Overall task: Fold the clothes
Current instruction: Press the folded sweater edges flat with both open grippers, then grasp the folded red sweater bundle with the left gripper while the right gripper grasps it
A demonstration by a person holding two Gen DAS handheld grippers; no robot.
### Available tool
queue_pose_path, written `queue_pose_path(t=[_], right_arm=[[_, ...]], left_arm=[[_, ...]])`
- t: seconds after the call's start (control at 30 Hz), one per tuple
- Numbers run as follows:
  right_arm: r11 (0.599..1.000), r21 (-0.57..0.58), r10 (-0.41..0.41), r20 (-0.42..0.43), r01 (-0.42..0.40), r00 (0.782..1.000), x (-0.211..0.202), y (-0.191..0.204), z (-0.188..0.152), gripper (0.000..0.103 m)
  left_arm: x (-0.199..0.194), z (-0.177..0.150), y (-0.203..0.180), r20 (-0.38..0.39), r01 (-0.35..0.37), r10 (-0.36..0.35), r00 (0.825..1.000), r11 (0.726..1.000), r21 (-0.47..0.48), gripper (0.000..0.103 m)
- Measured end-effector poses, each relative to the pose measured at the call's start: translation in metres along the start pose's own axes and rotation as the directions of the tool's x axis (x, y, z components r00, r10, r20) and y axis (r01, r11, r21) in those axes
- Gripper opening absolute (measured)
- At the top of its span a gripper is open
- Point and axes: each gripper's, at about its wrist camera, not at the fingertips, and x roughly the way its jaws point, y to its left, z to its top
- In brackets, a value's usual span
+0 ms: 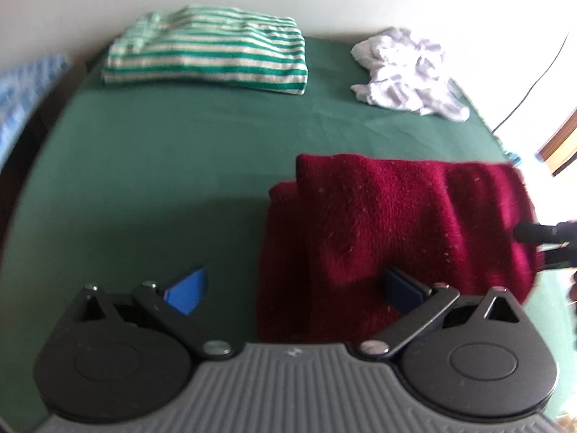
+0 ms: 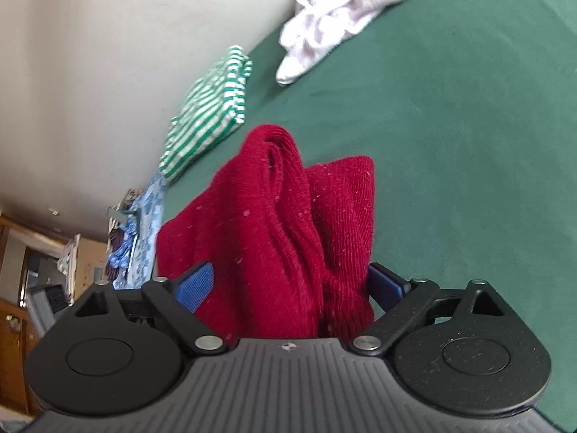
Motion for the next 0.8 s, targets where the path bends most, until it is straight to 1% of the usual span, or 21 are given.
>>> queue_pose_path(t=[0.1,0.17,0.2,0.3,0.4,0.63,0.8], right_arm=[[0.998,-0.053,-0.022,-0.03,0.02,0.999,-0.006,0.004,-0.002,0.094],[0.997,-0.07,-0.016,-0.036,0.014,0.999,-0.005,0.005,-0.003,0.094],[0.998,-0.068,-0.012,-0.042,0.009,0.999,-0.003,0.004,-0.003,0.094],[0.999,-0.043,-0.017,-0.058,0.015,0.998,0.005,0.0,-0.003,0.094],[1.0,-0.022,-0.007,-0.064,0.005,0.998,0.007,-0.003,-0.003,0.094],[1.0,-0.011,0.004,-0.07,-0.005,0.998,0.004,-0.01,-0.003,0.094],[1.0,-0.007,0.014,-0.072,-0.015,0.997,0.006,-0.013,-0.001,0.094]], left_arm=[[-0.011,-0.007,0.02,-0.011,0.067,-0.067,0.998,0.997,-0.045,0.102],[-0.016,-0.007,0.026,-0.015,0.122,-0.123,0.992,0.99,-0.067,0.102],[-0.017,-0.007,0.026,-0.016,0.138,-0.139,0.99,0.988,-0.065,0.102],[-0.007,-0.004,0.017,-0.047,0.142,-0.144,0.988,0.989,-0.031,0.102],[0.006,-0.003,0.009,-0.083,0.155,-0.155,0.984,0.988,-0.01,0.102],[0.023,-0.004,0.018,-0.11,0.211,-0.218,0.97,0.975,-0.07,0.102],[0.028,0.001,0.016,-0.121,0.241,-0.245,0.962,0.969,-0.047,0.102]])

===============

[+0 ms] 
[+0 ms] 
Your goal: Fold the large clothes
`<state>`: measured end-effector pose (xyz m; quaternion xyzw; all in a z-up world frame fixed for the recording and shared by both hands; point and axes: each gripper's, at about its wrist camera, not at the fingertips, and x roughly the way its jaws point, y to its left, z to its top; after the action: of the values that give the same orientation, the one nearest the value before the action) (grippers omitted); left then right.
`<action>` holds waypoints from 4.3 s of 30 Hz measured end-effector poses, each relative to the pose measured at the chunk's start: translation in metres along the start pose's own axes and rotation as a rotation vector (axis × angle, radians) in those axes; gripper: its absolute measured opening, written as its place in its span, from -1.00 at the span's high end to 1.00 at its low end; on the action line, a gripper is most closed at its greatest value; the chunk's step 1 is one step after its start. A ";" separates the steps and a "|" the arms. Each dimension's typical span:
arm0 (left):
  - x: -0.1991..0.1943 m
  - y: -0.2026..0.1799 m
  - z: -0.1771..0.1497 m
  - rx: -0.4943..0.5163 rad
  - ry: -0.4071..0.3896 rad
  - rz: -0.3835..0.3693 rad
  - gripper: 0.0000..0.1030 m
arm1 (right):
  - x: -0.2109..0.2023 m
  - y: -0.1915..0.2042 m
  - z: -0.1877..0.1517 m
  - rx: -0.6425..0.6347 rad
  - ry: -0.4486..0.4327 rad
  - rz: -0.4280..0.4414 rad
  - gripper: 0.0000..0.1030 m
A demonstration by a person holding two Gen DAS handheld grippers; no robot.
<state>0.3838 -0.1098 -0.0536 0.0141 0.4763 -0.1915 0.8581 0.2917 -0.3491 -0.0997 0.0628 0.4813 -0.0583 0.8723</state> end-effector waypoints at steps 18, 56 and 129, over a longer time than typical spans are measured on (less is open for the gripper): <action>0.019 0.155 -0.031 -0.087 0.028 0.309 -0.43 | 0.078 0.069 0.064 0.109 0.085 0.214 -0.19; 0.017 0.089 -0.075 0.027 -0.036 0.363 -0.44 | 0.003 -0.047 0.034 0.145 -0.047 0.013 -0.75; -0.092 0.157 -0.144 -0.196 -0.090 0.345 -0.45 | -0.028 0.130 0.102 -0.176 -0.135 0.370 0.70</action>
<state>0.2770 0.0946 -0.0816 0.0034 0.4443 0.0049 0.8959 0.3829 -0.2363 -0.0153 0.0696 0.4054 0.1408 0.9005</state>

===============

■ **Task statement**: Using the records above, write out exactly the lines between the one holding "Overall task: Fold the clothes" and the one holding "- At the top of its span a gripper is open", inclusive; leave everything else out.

■ **Exercise answer**:
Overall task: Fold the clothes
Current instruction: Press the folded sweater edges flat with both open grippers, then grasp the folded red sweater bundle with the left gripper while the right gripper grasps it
A demonstration by a person holding two Gen DAS handheld grippers; no robot.
### Available tool
queue_pose_path, written `queue_pose_path(t=[_], right_arm=[[_, ...]], left_arm=[[_, ...]])`
- t: seconds after the call's start (control at 30 Hz), one per tuple
- Numbers run as follows:
  right_arm: r11 (0.599..1.000), r21 (-0.57..0.58), r10 (-0.41..0.41), r20 (-0.42..0.43), r01 (-0.42..0.40), r00 (0.782..1.000), x (-0.211..0.202), y (-0.191..0.204), z (-0.188..0.152), gripper (0.000..0.103 m)
  left_arm: x (-0.199..0.194), z (-0.177..0.150), y (-0.203..0.180), r20 (-0.38..0.39), r01 (-0.35..0.37), r10 (-0.36..0.35), r00 (0.825..1.000), r11 (0.726..1.000), r21 (-0.47..0.48), gripper (0.000..0.103 m)
- Measured end-effector poses, each relative to the pose measured at the call's start: translation in metres along the start pose's own axes and rotation as the directions of the tool's x axis (x, y, z components r00, r10, r20) and y axis (r01, r11, r21) in those axes
- Gripper opening absolute (measured)
- At the top of its span a gripper is open

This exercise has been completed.